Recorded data
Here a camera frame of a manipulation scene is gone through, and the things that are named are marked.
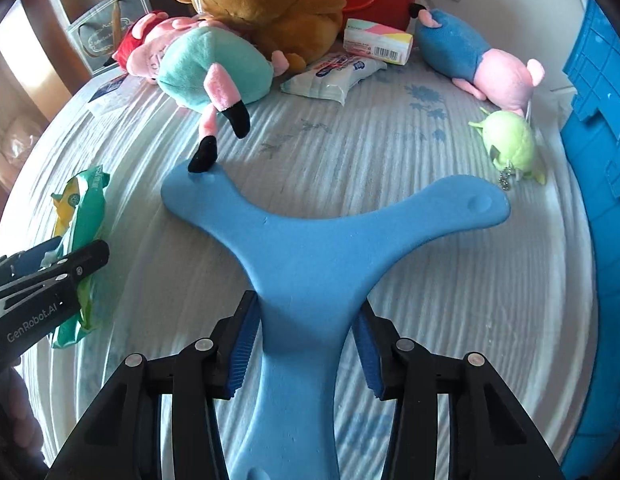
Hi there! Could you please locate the teal body pig plush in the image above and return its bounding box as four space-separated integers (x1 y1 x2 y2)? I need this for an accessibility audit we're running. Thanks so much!
156 26 289 174

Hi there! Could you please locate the blue foam boomerang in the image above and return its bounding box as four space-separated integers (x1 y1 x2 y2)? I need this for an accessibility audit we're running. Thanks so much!
161 165 510 479

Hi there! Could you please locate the green round plush keychain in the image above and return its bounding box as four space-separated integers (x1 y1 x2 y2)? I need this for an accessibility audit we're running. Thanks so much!
468 108 546 191

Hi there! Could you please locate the wooden headboard frame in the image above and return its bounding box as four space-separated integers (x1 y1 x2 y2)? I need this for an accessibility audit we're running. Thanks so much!
0 0 89 218

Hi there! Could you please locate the brown teddy bear plush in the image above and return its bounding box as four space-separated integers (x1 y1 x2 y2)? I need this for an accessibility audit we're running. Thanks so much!
176 0 347 73

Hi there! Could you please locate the small blue white card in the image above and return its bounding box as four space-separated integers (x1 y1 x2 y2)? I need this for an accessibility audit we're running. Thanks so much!
88 74 143 115

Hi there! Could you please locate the red dress pig plush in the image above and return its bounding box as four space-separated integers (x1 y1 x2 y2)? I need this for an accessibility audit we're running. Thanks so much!
112 11 229 84

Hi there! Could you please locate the black gift box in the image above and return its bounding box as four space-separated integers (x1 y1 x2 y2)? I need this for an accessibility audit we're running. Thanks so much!
67 0 191 76

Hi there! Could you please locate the blue plastic crate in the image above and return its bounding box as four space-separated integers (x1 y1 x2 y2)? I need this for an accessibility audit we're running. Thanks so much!
560 0 620 479

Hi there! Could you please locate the green wet wipes pack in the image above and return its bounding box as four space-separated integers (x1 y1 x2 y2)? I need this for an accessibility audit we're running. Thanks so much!
51 165 110 349

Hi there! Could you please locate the blue body pig plush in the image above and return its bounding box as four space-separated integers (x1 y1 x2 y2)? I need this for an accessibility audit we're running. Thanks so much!
410 3 545 116

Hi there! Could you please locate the white alcohol wipes pack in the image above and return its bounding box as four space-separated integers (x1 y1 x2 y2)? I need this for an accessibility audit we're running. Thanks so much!
279 52 387 105

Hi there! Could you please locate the striped bed sheet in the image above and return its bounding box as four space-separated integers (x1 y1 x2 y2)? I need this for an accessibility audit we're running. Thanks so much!
0 58 597 479

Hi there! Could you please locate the colourful tissue box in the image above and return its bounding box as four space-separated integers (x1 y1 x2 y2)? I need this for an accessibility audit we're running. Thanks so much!
343 18 414 66

_TASK STATEMENT_
Exact copies of the line with "Hi there! Could you please locate the small" and of every later line in the entries make up the whole answer.

_RESPONSE TO THE TASK_
Hi there! Could you please locate the small blue white card in the image above and return its bounding box as four space-separated integers (x1 y1 x2 y2)? I need this for an accessibility audit we're running. Thanks so much!
88 74 143 115

Hi there! Could you please locate the red dress pig plush in the image above and return its bounding box as four space-separated integers (x1 y1 x2 y2)? I need this for an accessibility audit we're running. Thanks so much!
112 11 229 84

Hi there! Could you please locate the black gift box in the image above and return its bounding box as four space-separated integers (x1 y1 x2 y2)? I need this for an accessibility audit we're running. Thanks so much!
67 0 191 76

Hi there! Could you please locate the blue plastic crate in the image above and return its bounding box as four space-separated integers (x1 y1 x2 y2)? I need this for an accessibility audit we're running. Thanks so much!
560 0 620 479

Hi there! Could you please locate the green wet wipes pack in the image above and return its bounding box as four space-separated integers (x1 y1 x2 y2)? I need this for an accessibility audit we're running. Thanks so much!
51 165 110 349

Hi there! Could you please locate the blue body pig plush in the image above and return its bounding box as four space-separated integers (x1 y1 x2 y2)? I need this for an accessibility audit we're running. Thanks so much!
410 3 545 116

Hi there! Could you please locate the white alcohol wipes pack in the image above and return its bounding box as four space-separated integers (x1 y1 x2 y2)? I need this for an accessibility audit we're running. Thanks so much!
279 52 387 105

Hi there! Could you please locate the striped bed sheet in the image above and return its bounding box as four space-separated integers (x1 y1 x2 y2)? I need this for an accessibility audit we're running. Thanks so much!
0 58 597 479

Hi there! Could you please locate the colourful tissue box in the image above and return its bounding box as four space-separated integers (x1 y1 x2 y2)? I need this for an accessibility audit we're running. Thanks so much!
343 18 414 66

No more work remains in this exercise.